[Try it] Your answer must be the full listing below, repeated exactly, with no pictures in it.
● ● ● ● ● ● ●
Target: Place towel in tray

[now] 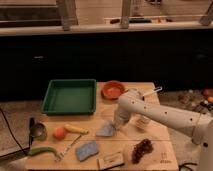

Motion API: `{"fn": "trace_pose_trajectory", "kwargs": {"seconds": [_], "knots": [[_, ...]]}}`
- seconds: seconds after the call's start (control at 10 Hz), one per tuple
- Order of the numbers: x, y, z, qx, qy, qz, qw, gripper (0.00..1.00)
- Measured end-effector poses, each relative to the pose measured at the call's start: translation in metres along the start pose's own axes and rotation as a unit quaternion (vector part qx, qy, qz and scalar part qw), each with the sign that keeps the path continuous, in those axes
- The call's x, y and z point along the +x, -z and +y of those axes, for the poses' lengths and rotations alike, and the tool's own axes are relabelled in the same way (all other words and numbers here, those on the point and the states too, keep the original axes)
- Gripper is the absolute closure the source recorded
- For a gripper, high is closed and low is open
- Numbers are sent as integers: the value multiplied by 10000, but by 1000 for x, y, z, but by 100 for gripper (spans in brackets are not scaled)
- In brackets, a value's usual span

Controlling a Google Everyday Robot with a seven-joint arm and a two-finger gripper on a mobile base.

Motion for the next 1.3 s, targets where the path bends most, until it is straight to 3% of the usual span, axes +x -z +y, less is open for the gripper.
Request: {"fn": "trace_pose_trajectory", "kwargs": {"seconds": [0.8, 1.3], "knots": [[8, 0, -10, -10, -38, 64, 10000, 100], [16, 37, -19, 311, -104, 59, 9994, 100]]}}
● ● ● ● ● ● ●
[Written response]
Target: Place towel in tray

[now] 

Motion API: `{"fn": "trace_pose_trajectory", "kwargs": {"seconds": [_], "knots": [[_, ...]]}}`
- seconds: seconds after the call's start (control at 10 Hz), one per tuple
- Order of the numbers: x, y, z, qx, qy, qz, qw, gripper (0.00..1.00)
- Measured end-effector poses, each relative to the pose measured at the call's start: translation in metres along the start pose's own axes and rotation as a unit quaternion (vector part qx, qy, qz and scalar part qw), each with the sign that keeps the path continuous, in those axes
- The call's x, y and z point along the +x, -z and +y of those axes, for the poses' lengths and rotations alike, and the tool's own axes are relabelled in the same way (all other words and numbers here, those on the point and the states too, keep the original axes)
- Gripper is the absolute closure the source recorded
- For a gripper, high is closed and low is open
- Numbers are sent as integers: the value multiplied by 10000, but by 1000 for x, y, z, but by 100 for gripper (spans in brackets are not scaled)
- In brackets, a value's usual span

Controlling a Google Everyday Robot with a seven-joint arm and a two-finger gripper on a mobile base.

Motion for the next 1.3 s, targets where the path bends most, until it is straight to 3% of the usual span, axes +x -z +y, less is open for the gripper.
Request: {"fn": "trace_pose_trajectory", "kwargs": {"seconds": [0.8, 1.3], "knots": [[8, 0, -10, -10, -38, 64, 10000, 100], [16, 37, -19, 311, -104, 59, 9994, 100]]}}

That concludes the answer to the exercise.